Patel’s dance language is the South Indian tradition of bharatanatyam. in his alone Shree, you see his mix of delicate hand movements and rhythmic footwork, the way he mixes storytelling and abstraction. But it’s his version of the ritual of spring for 12 dancers that constitutes the heart of the program.
With the Bournemouth Symphony Orchestra providing an explosive live version of Stravinsky’s score, Patel shapes the intricacies of technique, usually a solo form, into waves and movement groups. The dancers, dressed in soft lilacs, beiges and pinks, move forward, their heels tapping the rhythm on the floor, their arms raised in curved shapes, their fingers striking the notes.
In the flesh, Tiler Peck is a revelation, loud and fast, music flowing through his body like a visible thing.
Against sumptuous Warren Letton lighting, in the brilliant colors of sunrise and sunset, they ebb and flow in perfect response to the soaring score, sometimes fierce, sometimes lyrical, sometimes whirling with bubbling speed, sometimes leaping abruptly. At times, they form a line across the stage like a frieze, conjuring both Nijinksy’s original choreography and Patel’s new ideas about it. A chosen maiden becomes a man who becomes a god, bringing renewal. He is beautiful, smart and exciting.
New York City ballet star Peck has long been a phenomenon, a prodigious dancer who reached megawatts in lockdown with turn it off with tile peck, his daily dance class.
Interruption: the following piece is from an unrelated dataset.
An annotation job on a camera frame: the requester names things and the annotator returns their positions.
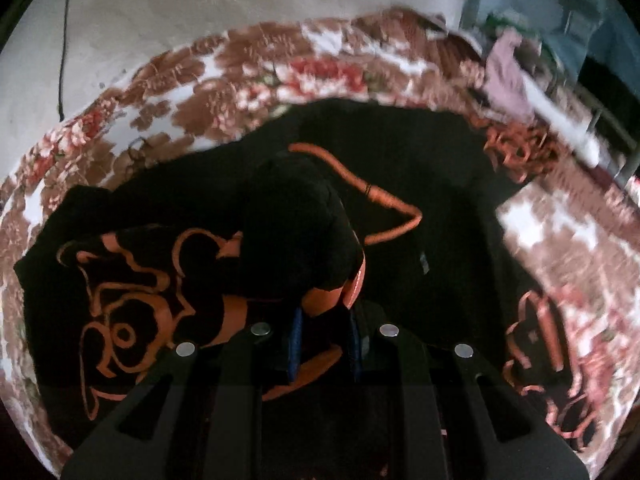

In the flesh she is a revelation, strong and swift, the music flowing through her body as a visible thing. She is a generous dancer, lover of tap dancing and musicals as well as ballet, and this is a generous lineup: four plays, live music, and some wonderful dancers.
He is driven by the desire to communicate, to share the joy of ballet. He opens quietly with the elegant thousandth orangechoreographed by Peck, and Alonzo King’s Fast arrow, a spiky duo of Peck and Román Mejía. He ends forcefully with the masterful William Forsythe The Barre Project (Blake Works II)with music by James Blake.
Originally seen online and created for Peck and the equally sensational Lex Ishimoto, Brooklyn Mack and Mejia, the piece crackles with energy and delight, shaped by the contrasts between the casual stepping movement and its sharp execution, the modulation of movement from smooth to powerful, fast to slow. Peck tempts with off-center balances and spin stops so strong you can hear the screeching.
In time spellPeck and ballet dancers join tap teacher Michelle Dorrance, choreographer Jillian Meyers, and improv singers Aaron Marcellus and Penelope Wendtlandt in a glorious collision of tap and ballet, two forms that don’t speak easily but blend here. with uplifting inventiveness.
Related: ‘It’s a Pain and a Healing’: Why Dancers Love The Rite of Spring
Dorrance’s complex rhythms and the soft crunch of sneakers form the soundtrack for the pointe shoe variations; Meyer’s easy grounding is the counterpoint for more ballet leaps. Skating steps and pirouettes take place side by side. It’s happy proof that Peck, grinning broadly as she steps on the splint in her pointe shoes for a duet with Dorrance, is right when he says there’s more to ballet than tutus and tiaras.